Savory Pan-Seared Pork Medallions with Silky Pan Sauce
Treat yourself to a mouth-watering dish of pan-seared pork medallions, seasoned to perfection, and accompanied by a rich, buttery pan sauce. A delectable delight for any dinner occasion.
In a small mixing bowl, combine salt, black pepper, thyme, paprika, and garlic powder.
2
Season each pork medallion on both sides with the spice mixture, pressing down to secure the seasoning and to flatten them to an even thickness.
3
Heat 1 tablespoon avocado oil in a 12-inch skillet over medium-high heat.
4
Working in two batches, add half of the pork medallions to the skillet, making sure not to overcrowd the pan.
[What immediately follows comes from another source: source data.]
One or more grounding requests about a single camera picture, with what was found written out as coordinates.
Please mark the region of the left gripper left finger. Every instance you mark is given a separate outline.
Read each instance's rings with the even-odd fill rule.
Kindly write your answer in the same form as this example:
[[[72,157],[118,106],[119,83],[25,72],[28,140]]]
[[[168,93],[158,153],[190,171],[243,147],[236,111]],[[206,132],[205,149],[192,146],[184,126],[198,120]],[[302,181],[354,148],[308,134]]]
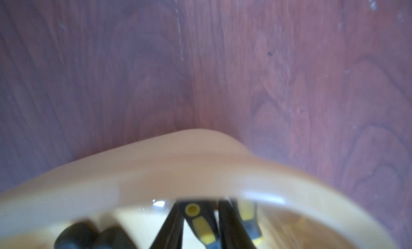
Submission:
[[[175,203],[150,249],[182,249],[185,218]]]

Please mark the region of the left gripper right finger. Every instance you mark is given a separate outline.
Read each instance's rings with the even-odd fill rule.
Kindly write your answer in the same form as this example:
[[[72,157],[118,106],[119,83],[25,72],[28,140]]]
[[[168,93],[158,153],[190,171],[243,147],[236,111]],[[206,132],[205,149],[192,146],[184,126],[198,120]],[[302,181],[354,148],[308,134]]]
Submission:
[[[218,202],[218,215],[222,249],[255,249],[229,201]]]

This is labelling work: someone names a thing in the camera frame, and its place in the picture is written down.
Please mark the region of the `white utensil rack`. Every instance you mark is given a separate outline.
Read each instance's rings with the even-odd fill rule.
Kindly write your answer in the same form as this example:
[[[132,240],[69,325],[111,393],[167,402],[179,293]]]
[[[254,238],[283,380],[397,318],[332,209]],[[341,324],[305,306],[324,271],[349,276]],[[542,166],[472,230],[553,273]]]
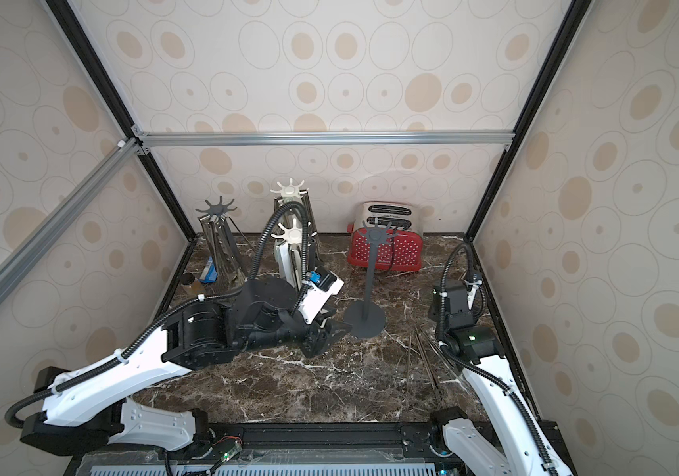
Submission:
[[[279,180],[275,183],[275,188],[271,190],[272,194],[274,194],[274,209],[280,208],[286,202],[301,202],[300,190],[307,190],[307,188],[303,188],[305,184],[303,180],[299,184],[296,184],[293,178],[289,179],[287,184],[282,184]]]
[[[277,223],[281,234],[272,233],[275,239],[274,257],[278,264],[282,279],[296,290],[301,287],[302,269],[302,234],[303,227],[297,214],[287,214]],[[318,231],[312,220],[308,221],[308,260],[307,269],[312,272],[319,265]]]

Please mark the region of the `dark grey rack back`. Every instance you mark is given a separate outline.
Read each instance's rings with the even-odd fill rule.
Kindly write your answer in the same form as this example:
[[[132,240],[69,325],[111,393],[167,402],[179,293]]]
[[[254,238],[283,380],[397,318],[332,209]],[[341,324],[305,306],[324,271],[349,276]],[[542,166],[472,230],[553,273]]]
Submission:
[[[385,311],[373,303],[372,292],[379,247],[397,236],[390,225],[385,228],[375,223],[371,228],[365,228],[366,242],[369,245],[366,278],[363,299],[355,301],[345,310],[343,322],[351,327],[351,335],[360,339],[369,339],[379,335],[386,323]]]

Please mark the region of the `thin steel tongs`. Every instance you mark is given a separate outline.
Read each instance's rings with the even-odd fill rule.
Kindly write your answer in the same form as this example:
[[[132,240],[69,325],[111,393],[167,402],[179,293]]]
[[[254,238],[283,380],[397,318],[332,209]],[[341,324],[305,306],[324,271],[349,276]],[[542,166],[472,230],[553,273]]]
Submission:
[[[232,255],[232,247],[230,247],[230,239],[228,239],[228,232],[226,232],[226,220],[222,217],[216,218],[215,230],[219,242],[219,272],[225,276],[230,284],[233,284],[238,278],[236,277],[236,260]]]

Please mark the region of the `dark grey utensil rack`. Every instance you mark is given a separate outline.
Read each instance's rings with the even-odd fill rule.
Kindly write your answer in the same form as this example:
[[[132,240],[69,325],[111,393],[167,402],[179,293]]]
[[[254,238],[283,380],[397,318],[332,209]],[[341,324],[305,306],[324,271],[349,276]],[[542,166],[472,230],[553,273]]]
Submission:
[[[238,250],[232,231],[236,225],[230,214],[236,211],[234,200],[224,202],[222,196],[216,204],[205,200],[206,208],[200,212],[199,222],[209,253],[209,265],[202,282],[210,284],[217,293],[224,293],[241,286],[247,278],[246,260]]]

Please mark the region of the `small steel tongs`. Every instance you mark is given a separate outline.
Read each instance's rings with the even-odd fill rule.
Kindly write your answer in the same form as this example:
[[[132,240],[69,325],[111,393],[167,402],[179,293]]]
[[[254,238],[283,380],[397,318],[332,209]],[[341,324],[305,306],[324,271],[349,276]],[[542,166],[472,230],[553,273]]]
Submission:
[[[296,290],[301,285],[301,249],[298,244],[277,240],[274,244],[274,257],[279,268],[280,277]]]

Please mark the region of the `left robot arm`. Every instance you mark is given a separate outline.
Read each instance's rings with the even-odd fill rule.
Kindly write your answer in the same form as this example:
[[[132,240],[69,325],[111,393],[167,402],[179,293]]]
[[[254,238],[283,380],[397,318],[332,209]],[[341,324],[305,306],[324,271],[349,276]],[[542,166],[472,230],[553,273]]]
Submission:
[[[258,276],[266,243],[286,214],[301,224],[297,285]],[[290,345],[314,358],[347,335],[351,326],[334,321],[326,308],[341,291],[341,279],[322,266],[308,265],[310,223],[303,203],[284,203],[261,232],[242,285],[184,301],[157,317],[127,348],[90,366],[46,368],[35,393],[12,404],[4,420],[21,431],[22,443],[59,456],[115,443],[168,451],[209,445],[204,412],[144,411],[131,397],[156,383],[228,364],[244,352]]]

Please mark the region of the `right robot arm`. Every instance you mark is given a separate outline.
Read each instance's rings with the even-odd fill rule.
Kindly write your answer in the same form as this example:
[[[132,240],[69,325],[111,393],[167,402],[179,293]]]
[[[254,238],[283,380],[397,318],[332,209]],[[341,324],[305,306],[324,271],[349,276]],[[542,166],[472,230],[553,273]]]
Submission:
[[[439,434],[432,448],[458,457],[474,475],[572,475],[516,384],[499,338],[478,324],[474,299],[481,285],[474,248],[460,242],[433,287],[430,319],[436,323],[436,351],[474,390],[498,443],[483,436],[466,416],[441,412],[435,418]]]

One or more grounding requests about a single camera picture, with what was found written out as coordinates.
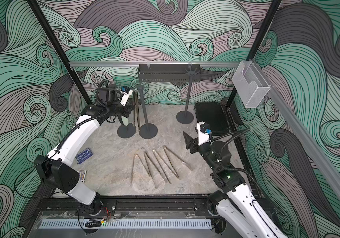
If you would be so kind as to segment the dark utensil rack stand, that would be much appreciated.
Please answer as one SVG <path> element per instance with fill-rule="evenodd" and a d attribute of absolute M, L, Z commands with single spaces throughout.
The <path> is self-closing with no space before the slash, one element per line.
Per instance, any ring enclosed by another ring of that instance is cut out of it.
<path fill-rule="evenodd" d="M 108 87 L 116 87 L 116 88 L 122 88 L 122 87 L 118 87 L 115 84 L 111 84 Z M 117 117 L 108 117 L 107 121 L 111 124 L 115 123 L 115 119 L 118 119 Z M 117 135 L 121 138 L 130 138 L 132 137 L 135 132 L 136 132 L 136 128 L 133 126 L 132 123 L 129 122 L 128 126 L 124 126 L 122 125 L 122 121 L 121 119 L 118 119 L 118 121 L 120 122 L 120 126 L 117 129 Z"/>
<path fill-rule="evenodd" d="M 157 135 L 158 128 L 154 124 L 149 123 L 148 121 L 148 115 L 147 115 L 144 93 L 143 93 L 144 85 L 141 83 L 138 83 L 136 84 L 136 89 L 138 90 L 138 93 L 139 93 L 143 116 L 145 120 L 145 124 L 139 128 L 140 129 L 139 134 L 143 139 L 152 139 Z"/>
<path fill-rule="evenodd" d="M 194 82 L 195 79 L 197 82 L 200 81 L 201 69 L 199 66 L 196 66 L 194 69 L 190 67 L 189 71 L 187 71 L 186 73 L 189 76 L 189 81 L 188 81 L 185 109 L 183 111 L 178 112 L 176 116 L 177 121 L 184 125 L 190 124 L 194 120 L 194 116 L 191 112 L 188 111 L 188 107 L 189 107 L 192 83 Z"/>

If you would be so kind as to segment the green metal tongs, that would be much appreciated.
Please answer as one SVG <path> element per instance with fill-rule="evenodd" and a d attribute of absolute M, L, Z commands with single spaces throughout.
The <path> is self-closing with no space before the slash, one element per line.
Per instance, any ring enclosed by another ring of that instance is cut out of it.
<path fill-rule="evenodd" d="M 124 126 L 128 126 L 129 125 L 128 118 L 122 116 L 121 117 L 121 121 L 122 121 L 122 125 L 124 125 Z"/>

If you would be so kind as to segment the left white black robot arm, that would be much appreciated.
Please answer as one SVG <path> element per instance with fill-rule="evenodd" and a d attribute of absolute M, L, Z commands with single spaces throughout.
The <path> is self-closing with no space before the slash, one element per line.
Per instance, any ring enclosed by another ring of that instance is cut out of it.
<path fill-rule="evenodd" d="M 63 140 L 47 155 L 38 156 L 34 165 L 43 184 L 59 189 L 74 198 L 91 215 L 97 215 L 102 209 L 100 195 L 90 189 L 80 179 L 80 174 L 71 166 L 81 147 L 110 117 L 118 118 L 123 126 L 128 126 L 128 118 L 133 110 L 128 99 L 133 90 L 127 86 L 99 86 L 95 104 L 88 105 L 78 118 L 75 126 Z"/>

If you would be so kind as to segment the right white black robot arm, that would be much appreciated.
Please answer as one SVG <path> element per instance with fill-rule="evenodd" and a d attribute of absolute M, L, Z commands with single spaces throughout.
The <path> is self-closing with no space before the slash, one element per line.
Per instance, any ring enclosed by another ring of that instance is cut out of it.
<path fill-rule="evenodd" d="M 213 140 L 208 133 L 192 138 L 184 132 L 183 136 L 187 150 L 199 153 L 211 168 L 211 177 L 219 188 L 209 196 L 213 215 L 224 218 L 244 238 L 284 238 L 242 177 L 246 171 L 231 164 L 228 145 L 244 132 L 231 134 L 226 142 Z"/>
Cook for 3 minutes.
5
Flip the pork medallions, add 1 tablespoon of unsalted butter to the skillet, and cook for an additional 3 to 4 minutes, or until the internal temperature reaches 145°F.
6
Transfer the cooked pork medallions to a platter and cover with foil to keep warm. Repeat with the remaining pork medallions, using the remaining 1 tablespoon of avocado oil and 1 tablespoon of butter.
7
After cooking the second batch of pork medallions, remove them from the skillet and place them on the platter.
8
Return the skillet to medium-high heat and carefully add the low sodium chicken broth, whisking to scrape up any browned bits from the bottom of the pan. Cook for 1 minute.
9
Remove the skillet from heat and swirl in the remaining 1 tablespoon of unsalted butter, stirring until completely melted and the sauce is slightly thickened.
10
Pour the pan sauce over the pork medallions on the platter.